- Supplied records:
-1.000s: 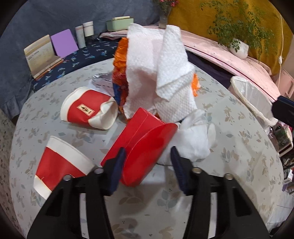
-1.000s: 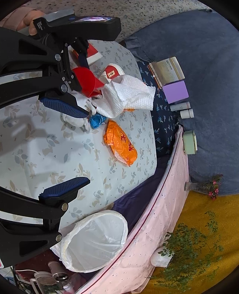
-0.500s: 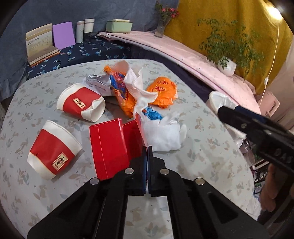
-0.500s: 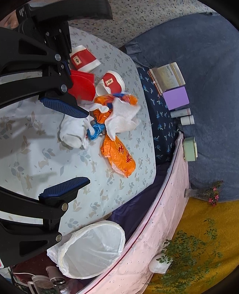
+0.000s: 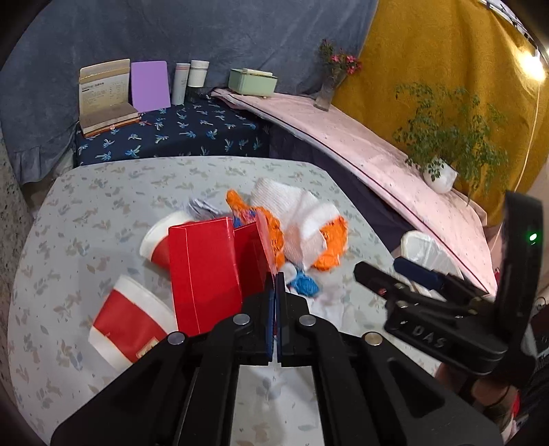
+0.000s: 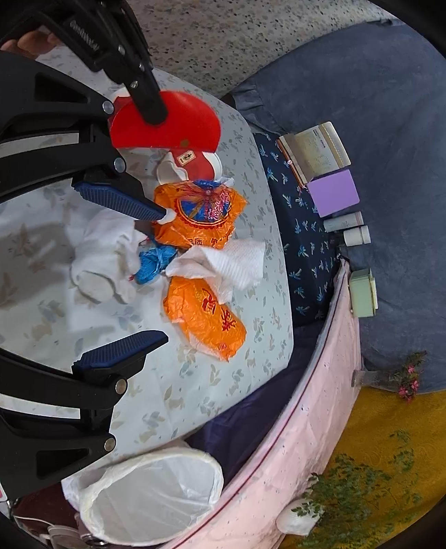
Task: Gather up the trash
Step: 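Grasp the red paper box with left tool while right tool grasps white tissue, then carry red box and tissue over the bin while both tools open to drop them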
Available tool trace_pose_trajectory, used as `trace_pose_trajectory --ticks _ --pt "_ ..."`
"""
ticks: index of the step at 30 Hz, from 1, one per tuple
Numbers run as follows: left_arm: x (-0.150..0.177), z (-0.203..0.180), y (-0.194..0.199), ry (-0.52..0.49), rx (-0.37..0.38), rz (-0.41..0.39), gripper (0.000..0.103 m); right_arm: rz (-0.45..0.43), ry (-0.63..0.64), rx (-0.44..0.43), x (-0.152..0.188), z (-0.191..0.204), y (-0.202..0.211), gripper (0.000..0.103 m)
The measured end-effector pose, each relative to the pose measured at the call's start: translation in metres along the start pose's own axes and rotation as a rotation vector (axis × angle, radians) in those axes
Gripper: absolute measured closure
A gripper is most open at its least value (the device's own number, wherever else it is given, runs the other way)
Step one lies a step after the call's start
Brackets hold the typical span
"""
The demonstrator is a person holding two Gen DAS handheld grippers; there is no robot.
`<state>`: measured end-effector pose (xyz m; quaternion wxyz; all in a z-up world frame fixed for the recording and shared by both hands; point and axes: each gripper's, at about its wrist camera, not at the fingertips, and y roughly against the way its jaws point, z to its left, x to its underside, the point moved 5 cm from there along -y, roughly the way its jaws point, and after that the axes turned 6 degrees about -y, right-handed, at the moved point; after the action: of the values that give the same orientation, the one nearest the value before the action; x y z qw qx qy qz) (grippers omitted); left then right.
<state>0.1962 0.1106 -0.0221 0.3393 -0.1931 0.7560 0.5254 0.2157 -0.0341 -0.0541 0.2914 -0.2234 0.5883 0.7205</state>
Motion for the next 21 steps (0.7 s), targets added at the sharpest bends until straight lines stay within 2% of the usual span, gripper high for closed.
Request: trace_pose_trajectory --ticks 8,12,14,17,19,21 --pt "-0.03 0.008 -0.018 0.009 -0.004 -0.028 0.103 0.043 -0.014 -0.008 -0.022 0.003 -0.055 0.041" --pt "-0.041 0.01 -0.03 0.008 -0.001 -0.027 0.103 0.079 -0.031 -0.009 -0.025 0.0 -0.082 0.048" --pt "-0.043 0.011 -0.035 0.003 -0.003 -0.025 0.103 0.099 -0.036 -0.013 -0.024 -0.001 -0.093 0.055" --pt "-0.047 0.011 -0.041 0.002 -0.001 -0.022 0.103 0.127 -0.047 -0.036 -0.021 -0.003 -0.104 0.076" --pt "-0.049 0.009 -0.044 0.0 -0.002 -0.018 0.103 0.137 -0.056 -0.056 -0.02 -0.003 -0.104 0.097" --pt "-0.05 0.007 -0.044 -0.001 -0.001 -0.017 0.103 0.124 -0.065 -0.066 -0.023 -0.005 -0.098 0.1"
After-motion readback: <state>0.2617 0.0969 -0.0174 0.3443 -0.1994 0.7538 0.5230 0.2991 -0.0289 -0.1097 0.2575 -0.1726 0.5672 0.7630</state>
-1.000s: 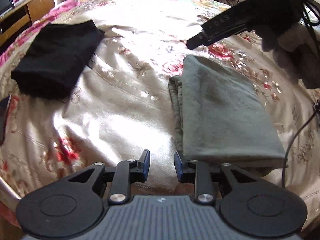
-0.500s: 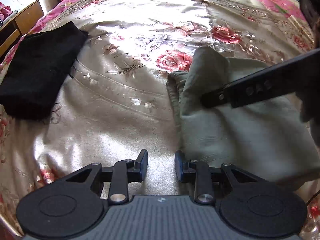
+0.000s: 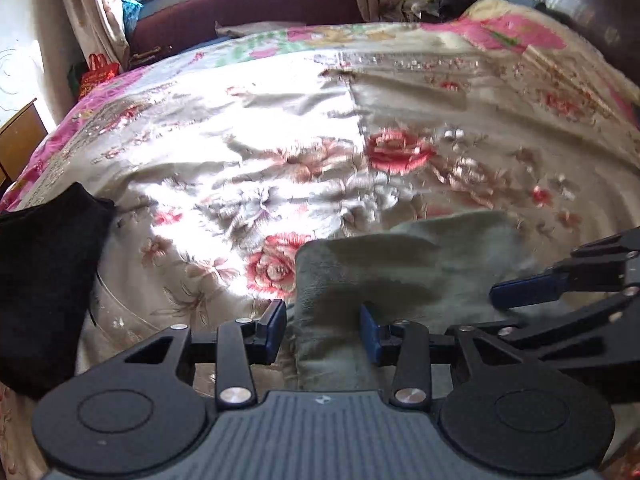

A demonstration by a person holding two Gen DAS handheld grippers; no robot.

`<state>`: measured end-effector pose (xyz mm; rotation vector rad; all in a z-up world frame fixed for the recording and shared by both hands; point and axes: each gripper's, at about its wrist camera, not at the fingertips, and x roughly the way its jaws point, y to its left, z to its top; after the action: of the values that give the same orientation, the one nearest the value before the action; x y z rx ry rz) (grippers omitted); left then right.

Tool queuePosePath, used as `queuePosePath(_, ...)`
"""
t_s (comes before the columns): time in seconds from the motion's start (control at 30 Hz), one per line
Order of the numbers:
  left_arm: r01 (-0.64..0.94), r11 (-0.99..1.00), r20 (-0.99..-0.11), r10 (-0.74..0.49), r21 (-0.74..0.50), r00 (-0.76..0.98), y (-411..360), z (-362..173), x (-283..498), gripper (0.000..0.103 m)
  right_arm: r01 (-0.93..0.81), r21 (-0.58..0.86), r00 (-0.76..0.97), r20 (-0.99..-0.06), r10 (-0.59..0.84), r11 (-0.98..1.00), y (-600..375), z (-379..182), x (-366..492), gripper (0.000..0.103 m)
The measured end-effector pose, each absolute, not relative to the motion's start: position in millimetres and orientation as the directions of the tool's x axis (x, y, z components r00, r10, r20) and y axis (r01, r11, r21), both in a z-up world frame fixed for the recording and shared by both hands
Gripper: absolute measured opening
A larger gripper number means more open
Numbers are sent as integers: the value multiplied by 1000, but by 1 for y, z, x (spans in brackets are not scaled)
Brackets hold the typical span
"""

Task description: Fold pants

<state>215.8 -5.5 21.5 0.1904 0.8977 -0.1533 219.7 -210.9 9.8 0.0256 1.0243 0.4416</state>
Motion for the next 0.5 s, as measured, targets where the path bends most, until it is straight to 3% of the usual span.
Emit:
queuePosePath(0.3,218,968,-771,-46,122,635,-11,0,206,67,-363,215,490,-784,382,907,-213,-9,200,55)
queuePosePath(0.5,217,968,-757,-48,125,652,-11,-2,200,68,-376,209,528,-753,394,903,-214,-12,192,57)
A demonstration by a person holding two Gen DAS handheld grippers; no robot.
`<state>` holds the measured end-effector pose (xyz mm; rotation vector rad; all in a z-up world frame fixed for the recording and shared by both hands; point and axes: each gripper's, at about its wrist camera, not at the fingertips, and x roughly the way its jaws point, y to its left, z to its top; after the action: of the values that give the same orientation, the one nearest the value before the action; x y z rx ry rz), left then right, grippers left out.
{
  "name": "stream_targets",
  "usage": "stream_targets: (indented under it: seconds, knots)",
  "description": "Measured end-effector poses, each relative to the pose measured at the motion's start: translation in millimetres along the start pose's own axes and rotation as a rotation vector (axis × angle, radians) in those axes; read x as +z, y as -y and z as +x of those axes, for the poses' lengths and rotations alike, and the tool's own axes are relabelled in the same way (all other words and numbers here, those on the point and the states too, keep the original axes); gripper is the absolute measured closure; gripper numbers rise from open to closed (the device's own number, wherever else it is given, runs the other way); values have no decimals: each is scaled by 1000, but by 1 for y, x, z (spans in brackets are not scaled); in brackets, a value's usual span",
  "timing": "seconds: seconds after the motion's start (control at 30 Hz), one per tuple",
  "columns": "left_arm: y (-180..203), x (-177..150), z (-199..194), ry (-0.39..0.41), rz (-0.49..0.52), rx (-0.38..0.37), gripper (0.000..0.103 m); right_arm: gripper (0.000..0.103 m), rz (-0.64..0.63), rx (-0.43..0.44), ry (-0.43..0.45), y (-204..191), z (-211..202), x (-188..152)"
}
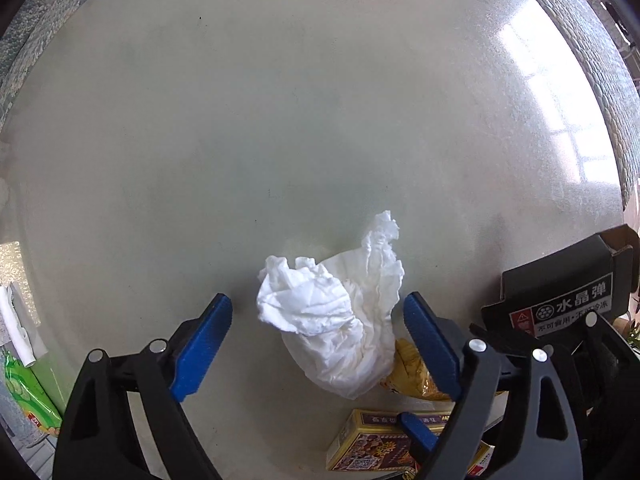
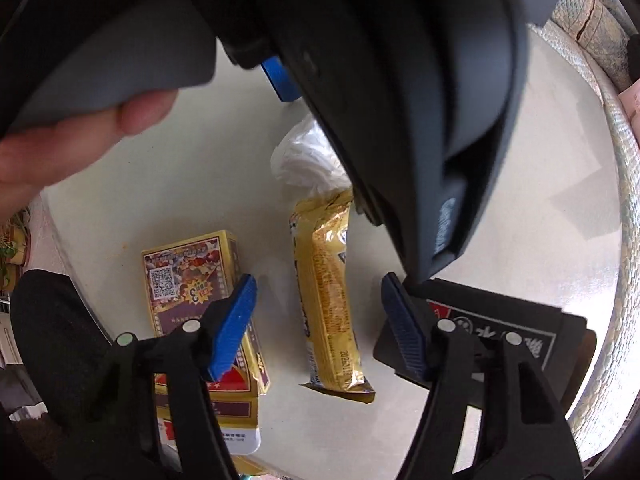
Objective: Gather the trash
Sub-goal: 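Close left gripper on white tissue while right gripper grasps yellow snack wrapper, then carry the tissue and snack wrapper with both tools over the yellow bin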
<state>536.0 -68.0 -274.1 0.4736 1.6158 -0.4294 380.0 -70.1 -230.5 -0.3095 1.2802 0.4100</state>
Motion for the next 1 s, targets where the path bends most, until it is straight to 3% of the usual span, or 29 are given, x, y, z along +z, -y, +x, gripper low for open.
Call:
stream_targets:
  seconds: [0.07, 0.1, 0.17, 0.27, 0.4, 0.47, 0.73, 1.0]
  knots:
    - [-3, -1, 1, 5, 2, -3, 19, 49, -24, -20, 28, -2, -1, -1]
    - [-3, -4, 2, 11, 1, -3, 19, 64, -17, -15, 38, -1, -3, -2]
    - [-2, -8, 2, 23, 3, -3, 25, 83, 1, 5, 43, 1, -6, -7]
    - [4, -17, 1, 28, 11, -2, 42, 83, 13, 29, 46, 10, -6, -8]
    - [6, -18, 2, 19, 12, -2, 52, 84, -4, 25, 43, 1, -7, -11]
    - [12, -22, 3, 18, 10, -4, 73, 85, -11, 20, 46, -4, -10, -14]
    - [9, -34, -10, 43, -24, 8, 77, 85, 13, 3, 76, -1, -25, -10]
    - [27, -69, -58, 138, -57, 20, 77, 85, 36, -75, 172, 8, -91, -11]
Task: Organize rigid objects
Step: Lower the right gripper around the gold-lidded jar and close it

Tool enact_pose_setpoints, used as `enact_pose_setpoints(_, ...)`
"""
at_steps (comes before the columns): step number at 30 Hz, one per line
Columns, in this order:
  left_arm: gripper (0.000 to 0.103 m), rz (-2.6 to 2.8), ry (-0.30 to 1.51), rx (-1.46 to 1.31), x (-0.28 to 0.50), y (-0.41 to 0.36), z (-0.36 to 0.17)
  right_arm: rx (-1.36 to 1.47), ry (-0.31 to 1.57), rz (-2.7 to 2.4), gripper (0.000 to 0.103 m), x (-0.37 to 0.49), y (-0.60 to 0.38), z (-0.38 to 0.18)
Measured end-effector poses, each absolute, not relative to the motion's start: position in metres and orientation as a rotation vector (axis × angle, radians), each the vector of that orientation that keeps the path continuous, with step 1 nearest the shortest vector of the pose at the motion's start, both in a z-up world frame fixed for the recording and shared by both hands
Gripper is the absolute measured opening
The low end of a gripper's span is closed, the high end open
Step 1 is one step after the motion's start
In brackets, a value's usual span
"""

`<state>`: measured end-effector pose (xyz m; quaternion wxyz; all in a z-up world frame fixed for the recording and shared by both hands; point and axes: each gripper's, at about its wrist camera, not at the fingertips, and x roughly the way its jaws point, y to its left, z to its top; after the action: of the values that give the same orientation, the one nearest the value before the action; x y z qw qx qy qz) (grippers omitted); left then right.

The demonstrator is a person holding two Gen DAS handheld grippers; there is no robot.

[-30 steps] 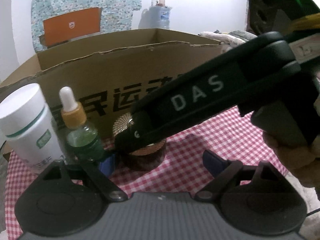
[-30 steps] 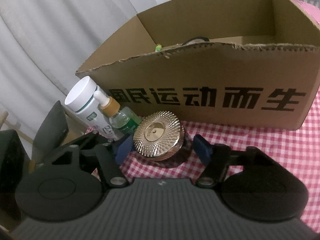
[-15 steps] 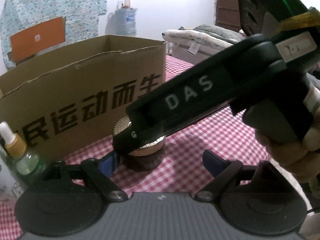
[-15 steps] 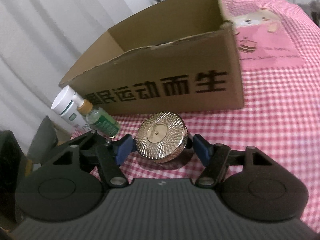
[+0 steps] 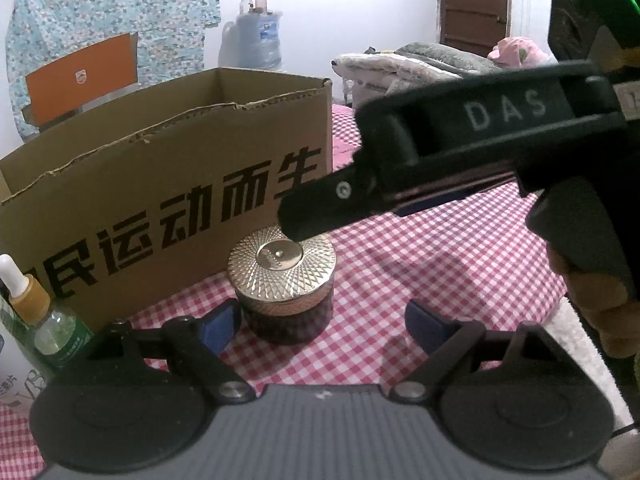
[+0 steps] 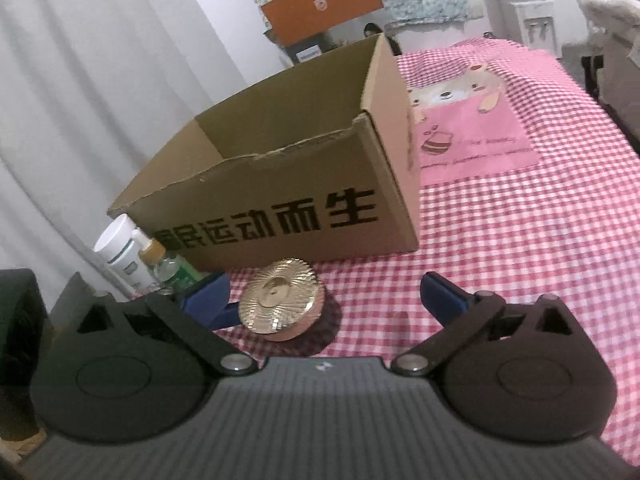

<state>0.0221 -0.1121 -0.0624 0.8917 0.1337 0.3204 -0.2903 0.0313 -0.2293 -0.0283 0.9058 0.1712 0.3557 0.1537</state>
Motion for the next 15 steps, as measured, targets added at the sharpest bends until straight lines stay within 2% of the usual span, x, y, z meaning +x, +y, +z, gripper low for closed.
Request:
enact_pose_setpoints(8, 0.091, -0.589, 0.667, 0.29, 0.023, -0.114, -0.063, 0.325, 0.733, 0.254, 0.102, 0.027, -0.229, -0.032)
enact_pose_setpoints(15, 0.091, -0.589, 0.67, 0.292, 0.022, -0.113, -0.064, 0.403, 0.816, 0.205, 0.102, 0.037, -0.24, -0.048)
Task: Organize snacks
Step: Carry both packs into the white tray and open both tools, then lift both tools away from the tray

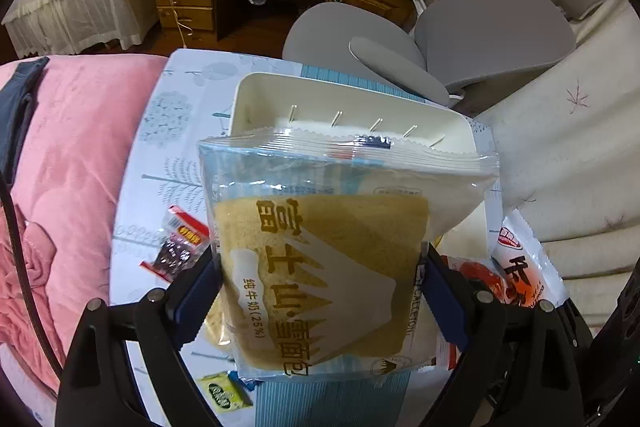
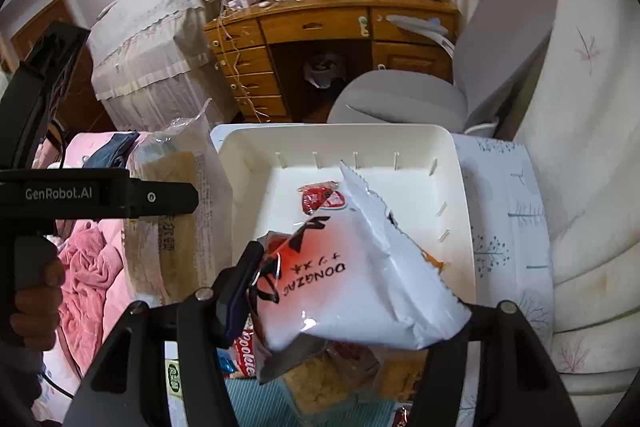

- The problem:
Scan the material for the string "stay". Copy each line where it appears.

- Your solution:
Motion for the next 21 steps (0.7 s), targets added at the sharpest bends until straight lines stay within 2% of the usual span, gripper high for closed.
Motion for the next 15 steps, as measured, targets added at the sharpest bends until straight lines stay within 2% of the usual span, x, y, z meaning +x, +y, +z, gripper low for closed.

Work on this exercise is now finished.